Ma che vi credete, che lo scontro sia tra i favorevoli e i contrari all’eutanasia? Lo scontro, impari, è tra chi vorrebbe far qualcosa e chi invece niente. Voi fate come volete: poi non dite però che la Magistratura occupa gli spazi della politica, dite semmai che la politica lascia dolosamente scoperti degli spazi di cui la Magistratura non può infine non occuparsi, dite che l’ormai fisiologico ritardo culturale del nostro Parlamento non fa che produrre contrapposizioni ideologiche che attizzano magari il nostro prezioso dibattere sui giornali, come no, ma affianco del quale il nostro Paese, il famoso Paese reale, deve intanto cavarsela da solo: deve lasciare al grigio degli ospedali la scandalosa clandestinità dove il decesso di centinaia di migliaia di pazienti (centinaia di migliaia di pazienti) è accompagnato da un intervento segreto e non dichiarato dei medici. Lo dico a certi cattolici: vi fidate almeno del Centro di Bioetica dell’Università Cattolica di Milano? Ebbene, un suo studio facilmente reperibile ha spiegato che il 3,6 per cento dei medici ha praticato l’eutanasia di nascosto e il 42 per cento (ripeto: 42 per cento) la sospensione delle cure di nascosto: anche perché senza telecamere in giro non è poi così difficile.

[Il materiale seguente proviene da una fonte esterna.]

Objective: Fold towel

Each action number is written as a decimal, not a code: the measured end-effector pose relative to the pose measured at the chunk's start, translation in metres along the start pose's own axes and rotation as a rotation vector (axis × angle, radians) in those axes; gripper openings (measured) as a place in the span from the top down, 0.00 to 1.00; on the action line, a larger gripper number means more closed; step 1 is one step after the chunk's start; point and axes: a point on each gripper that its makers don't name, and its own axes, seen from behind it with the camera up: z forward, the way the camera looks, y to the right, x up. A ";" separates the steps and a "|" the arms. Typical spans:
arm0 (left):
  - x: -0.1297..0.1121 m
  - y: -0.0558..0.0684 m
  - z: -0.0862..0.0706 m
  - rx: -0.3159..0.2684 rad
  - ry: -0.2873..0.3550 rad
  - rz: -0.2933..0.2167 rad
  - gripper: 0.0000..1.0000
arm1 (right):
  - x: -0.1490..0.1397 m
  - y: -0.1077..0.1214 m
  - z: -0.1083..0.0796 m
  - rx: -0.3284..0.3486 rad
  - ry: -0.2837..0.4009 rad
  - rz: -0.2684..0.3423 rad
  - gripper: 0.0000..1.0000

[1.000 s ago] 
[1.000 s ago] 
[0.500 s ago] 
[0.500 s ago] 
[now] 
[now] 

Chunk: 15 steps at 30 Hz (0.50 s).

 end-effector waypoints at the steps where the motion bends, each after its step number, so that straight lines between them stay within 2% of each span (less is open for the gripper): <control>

La rivista scientifica Lancet sostiene che il 23 per cento dei decessi, in Italia, è stato preceduto da una decisione medica, e che il 79,4 per cento dei medici è disposto a interrompere il sostentamento vitale. Di nascosto, ovvio: ma una nuova legge non serve, giusto? Come dite, non credete a Lancet? Pensate che i dati siano altri? Perfetto: si fanno commissioni su qualsiasi idiozia, in Italia, ma un’indagine conoscitiva sul fenomeno non interessa a nessuno e l’ipotesi di farne una su questo è stata bocciata dal Parlamento nel dicembre 2006, e non so a voi: ma a me non sembra una questione di poco conto il sapere se il decesso di centinaia di migliaia di persone, nel mio Paese, sia accompagnato o no da un intervento non dichiarato dei medici. Invece si preferisce far finta di niente sinché non capita a noi, a una persona cara, ed è questo che disprezzo: che le nostre ignavie legislative generano sofferenza. La chiedono i medici, i magistrati, il Consiglio superiore di Sanità: macché, niente legge in Italia, unica in Occidente, anche perché intanto la parte più antilibertaria del Paese vede eutanasia dappertutto e usa menzionarla di continuo per confondere le acque: l’eutanasia c’è in mezza Europa, è vero, ma qui da noi non la vuole praticamente nessuno, non è di eutanasia che si parla, chi continua a nominarla non fa che pescare nel torbido. L’eutanasia è il dare la morte a una persona lucida e malata che espressamente la chieda, mentre il testamento biologico, quello che in Parlamento fingono di discutere da anni, è la dichiarazione dei trattamenti sanitari che vorremmo o non vorremmo ci fossero applicati nel giorno in cui, da malati, non fossimo più in grado di decidere. Sempre che non si preferisca, come oggi, che la sofferenza nostra e dei nostri cari sia risolta clandestinamente oppure discussa nelle nostre preziose opinioncine sui giornali.

Discussa da chi a margine del caso Englaro alza il ditino e declama, dalla sua scrivania, solo ciò che non va fatto. Ma io rovescio la domanda e gli chiedo: dimmi, che cosa andava fatto, che cosa va fatto? La so la risposta: niente. Niente: era una precisa corrente di pensiero, tempo fa, anche nelle caverne.